Map the offset properly: split it into a page index and an in-page
offset, start the scatterlist at that page, and size the page count from
page_off + len.  Because the request scatterlist may now start at
inline_sg[page_idx] rather than inline_sg[0], generalize the inline-SGL
identity test in nvmet_rdma_release_rsp() to a range test; otherwise the
persistent inline scatterlist is mistaken for an allocated one and
nvmet_req_free_sgls() frees an inline page (and warns in
free_large_kmalloc()).

Fixes: 0d5ee2b2ab4f ("nvmet-rdma: support max(16KB, PAGE_SIZE) inline data")
Cc: stable@vger.kernel.org
Suggested-by: Keith Busch <kbusch@kernel.org>
Reported-by: Bryam Vargas <hexlabsecurity@proton.me>
Signed-off-by: Bryam Vargas <hexlabsecurity@proton.me>
---
v1 rejected a nonzero offset; per Keith's note a nonzero in-capsule SGL
offset is legitimate (it is the per-command SGL Offset field, distinct
from the controller ICDOFF attribute that nvme_rdma_setup_ctrl() refuses
when nonzero), so v2 handles it instead, using Keith's suggested
page_idx/page_off form for nvmet_rdma_use_inline_sg().

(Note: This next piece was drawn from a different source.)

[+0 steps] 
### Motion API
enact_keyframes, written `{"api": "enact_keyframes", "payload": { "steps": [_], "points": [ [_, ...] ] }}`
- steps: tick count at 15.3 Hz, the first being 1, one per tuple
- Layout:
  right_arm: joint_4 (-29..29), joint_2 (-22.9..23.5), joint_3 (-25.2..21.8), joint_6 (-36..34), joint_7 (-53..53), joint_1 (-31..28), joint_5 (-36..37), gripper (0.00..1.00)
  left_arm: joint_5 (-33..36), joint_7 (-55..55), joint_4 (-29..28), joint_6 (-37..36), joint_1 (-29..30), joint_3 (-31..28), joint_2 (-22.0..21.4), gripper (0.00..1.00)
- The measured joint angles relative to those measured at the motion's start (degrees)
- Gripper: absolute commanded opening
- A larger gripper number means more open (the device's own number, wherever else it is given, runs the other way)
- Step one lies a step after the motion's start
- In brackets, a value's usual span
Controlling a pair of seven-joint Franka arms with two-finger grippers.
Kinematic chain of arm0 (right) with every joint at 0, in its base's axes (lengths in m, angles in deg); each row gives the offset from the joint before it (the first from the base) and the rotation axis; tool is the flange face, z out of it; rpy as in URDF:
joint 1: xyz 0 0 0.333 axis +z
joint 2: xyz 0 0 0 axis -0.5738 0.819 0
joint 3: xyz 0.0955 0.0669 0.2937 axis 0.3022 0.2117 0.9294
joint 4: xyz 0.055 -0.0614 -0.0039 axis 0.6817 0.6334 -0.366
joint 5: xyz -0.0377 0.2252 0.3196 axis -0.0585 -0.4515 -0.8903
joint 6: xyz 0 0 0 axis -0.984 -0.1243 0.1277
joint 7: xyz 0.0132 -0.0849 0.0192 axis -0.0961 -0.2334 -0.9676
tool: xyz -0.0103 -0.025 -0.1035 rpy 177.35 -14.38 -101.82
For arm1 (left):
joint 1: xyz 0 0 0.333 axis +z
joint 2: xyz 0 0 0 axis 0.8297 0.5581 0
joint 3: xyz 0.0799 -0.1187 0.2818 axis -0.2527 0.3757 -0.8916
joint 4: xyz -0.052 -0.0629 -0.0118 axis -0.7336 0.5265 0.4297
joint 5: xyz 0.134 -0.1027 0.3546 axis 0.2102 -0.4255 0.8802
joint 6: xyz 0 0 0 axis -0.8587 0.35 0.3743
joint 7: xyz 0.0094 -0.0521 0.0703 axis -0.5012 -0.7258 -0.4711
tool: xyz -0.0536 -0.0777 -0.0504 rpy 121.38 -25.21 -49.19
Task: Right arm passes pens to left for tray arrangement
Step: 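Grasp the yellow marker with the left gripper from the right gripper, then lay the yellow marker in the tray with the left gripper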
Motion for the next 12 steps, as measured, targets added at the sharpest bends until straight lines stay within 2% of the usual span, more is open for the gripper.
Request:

Review context (not for the commit log):

Bound safety: with off + len <= inline_data_size the highest inline_sg[]
index touched is page_idx + sg_count - 1 = floor((off + len - 1) /
PAGE_SIZE) <= num_pages(inline_data_size) - 1 = inline_page_count - 1
(<= NVMET_RDMA_MAX_INLINE_SGE - 1), and page_off < PAGE_SIZE so
PAGE_SIZE - page_off cannot underflow.  The release_rsp range test is a
strict generalization of the old "!= inline_sg" test: inline_sg[0] is in
range (unchanged: not freed), allocated/keyed SGLs are outside it (still
freed), and only the new inline_sg[1..] starts are additionally treated
as inline.

Decides identically on 32- and 64-bit builds: off is u64, so the offset
arithmetic and PAGE_SIZE - page_off are evaluated in 64-bit on both ABIs;
num_pages() sees page_off + len <= 16384 (positive, int-safe on both);
the release_rsp comparison is a pointer comparison, identical semantics
on ILP32 and LP64.  (-m32/-m64 model output identical.)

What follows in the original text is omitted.